Open pcm32 opened 1 year ago
The object the fails has the following dtypes:
>>> wmi.var.dtypes
gene_symbols object
mito category
n_cells_by_counts int64
mean_counts float32
log1p_mean_counts float32
pct_dropout_by_counts float64
total_counts float32
log1p_total_counts float32
n_counts float32
n_cells int64
dtype: object
the AnnData object where the gene metadata gets loaded (with mito) apriori (and doesn't fail) looks like this:
wm_ni.var.dtypes
gene_symbols object
mito bool
n_cells_by_counts int64
mean_counts float32
log1p_mean_counts float32
pct_dropout_by_counts float64
total_counts float32
log1p_total_counts float32
n_counts float32
n_cells int64
dtype: object
so it seems that the following qc trigger is willing to go with bool but not category (the code is actually setting that column to category at https://github.com/ebi-gene-expression-group/scanpy-scripts/blob/develop/scanpy_scripts/lib/_filter.py#L40).
And this line then reproduces the error:
>>> wm_ni.X[:, wm_ni.var['mito'].values].sum(axis=1)
matrix([[34.],
[40.],
[42.],
...,
[24.],
[54.],
[25.]], dtype=float32)
>>> wmi.X[:, wmi.var['mito'].values].sum(axis=1)
Traceback (most recent call last):
File "<stdin>", line 1, in <module>
File "/usr/local/lib/python3.9/site-packages/scipy/sparse/_index.py", line 47, in __getitem__
row, col = self._validate_indices(key)
File "/usr/local/lib/python3.9/site-packages/scipy/sparse/_index.py", line 168, in _validate_indices
col = self._asindices(col, N)
File "/usr/local/lib/python3.9/site-packages/scipy/sparse/_index.py", line 190, in _asindices
if max_indx >= length:
TypeError: '>=' not supported between instances of 'str' and 'int'
>>> wmi.var['mito'].dtypes
CategoricalDtype(categories=['False', 'True'], ordered=False)
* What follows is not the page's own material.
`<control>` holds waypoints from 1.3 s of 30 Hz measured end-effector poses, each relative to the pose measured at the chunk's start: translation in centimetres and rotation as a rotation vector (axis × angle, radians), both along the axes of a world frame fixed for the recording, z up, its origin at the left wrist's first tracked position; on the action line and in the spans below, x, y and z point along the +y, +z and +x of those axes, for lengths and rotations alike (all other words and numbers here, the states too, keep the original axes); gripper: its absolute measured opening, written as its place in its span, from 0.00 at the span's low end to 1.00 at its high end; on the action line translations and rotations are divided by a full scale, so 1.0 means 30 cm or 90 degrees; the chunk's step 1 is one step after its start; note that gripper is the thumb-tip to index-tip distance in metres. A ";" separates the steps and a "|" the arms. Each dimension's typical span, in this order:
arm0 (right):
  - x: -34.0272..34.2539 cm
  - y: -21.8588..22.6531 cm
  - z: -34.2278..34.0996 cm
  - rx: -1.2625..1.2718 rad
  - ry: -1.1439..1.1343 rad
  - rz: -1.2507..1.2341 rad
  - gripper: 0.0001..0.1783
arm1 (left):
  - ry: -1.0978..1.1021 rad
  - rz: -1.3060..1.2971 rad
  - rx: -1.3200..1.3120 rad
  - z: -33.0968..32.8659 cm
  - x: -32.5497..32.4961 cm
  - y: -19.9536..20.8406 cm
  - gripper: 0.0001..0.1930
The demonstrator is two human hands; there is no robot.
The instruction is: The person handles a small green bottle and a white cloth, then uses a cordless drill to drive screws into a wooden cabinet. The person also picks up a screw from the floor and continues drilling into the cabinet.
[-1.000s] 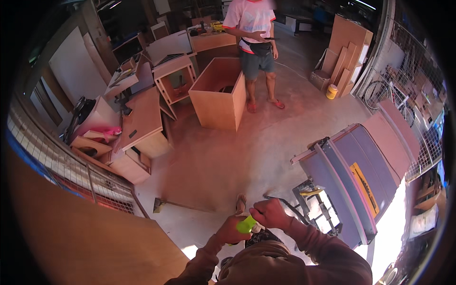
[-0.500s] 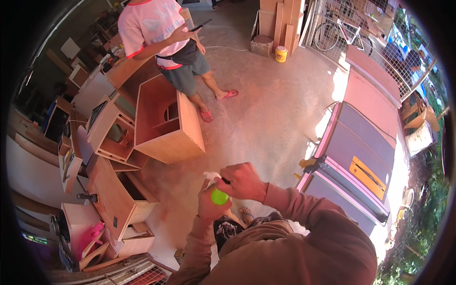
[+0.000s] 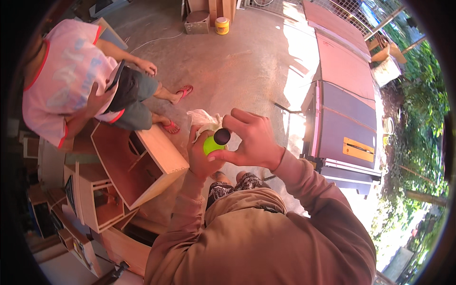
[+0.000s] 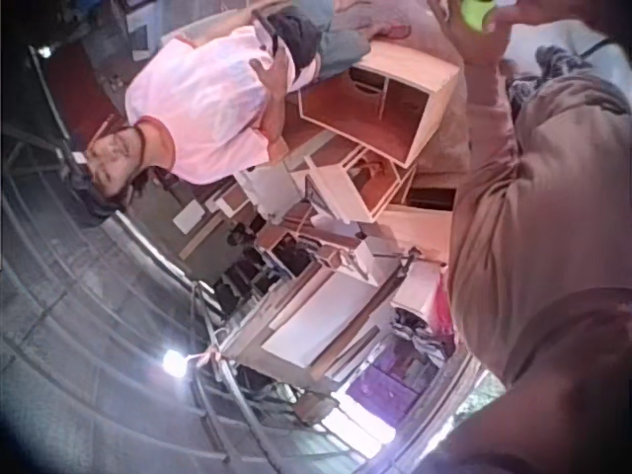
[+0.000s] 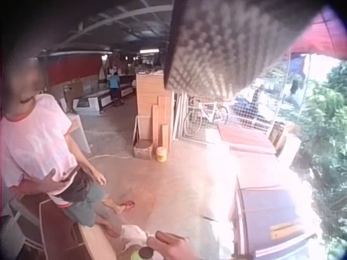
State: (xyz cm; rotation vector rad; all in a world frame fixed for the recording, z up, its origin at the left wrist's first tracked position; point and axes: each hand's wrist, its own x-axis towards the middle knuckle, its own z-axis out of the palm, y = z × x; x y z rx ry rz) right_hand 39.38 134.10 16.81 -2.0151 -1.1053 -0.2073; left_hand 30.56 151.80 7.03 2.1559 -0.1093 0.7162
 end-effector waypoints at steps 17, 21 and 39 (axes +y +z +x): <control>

Now, the question is why we might be explicitly setting that var column to categorical. At least I can say that moving to using bool there doesn't seem to break the SCXA main workflow downstream.
The change was introduced at https://github.com/ebi-gene-expression-group/scanpy-scripts/pull/70/files#diff-d4f03c482ed8ddbd6f6e9754d2e42001963362aa3958ee56918f9210747ef2f4R39 to allow negative filtering searches as attempted in #69 .
Running a first filter step (genes or cells) when there are no mito columns given as part of the cell metadata generates a mito column that is considered logical probably by pandas (instead of possibly categorical when read from the metadata file). This leads into the following error:
Most likely categorical columns (from their pandas dtype) get excluded from that qc_vars list, but not for boolean/logical possibly (or the other way around).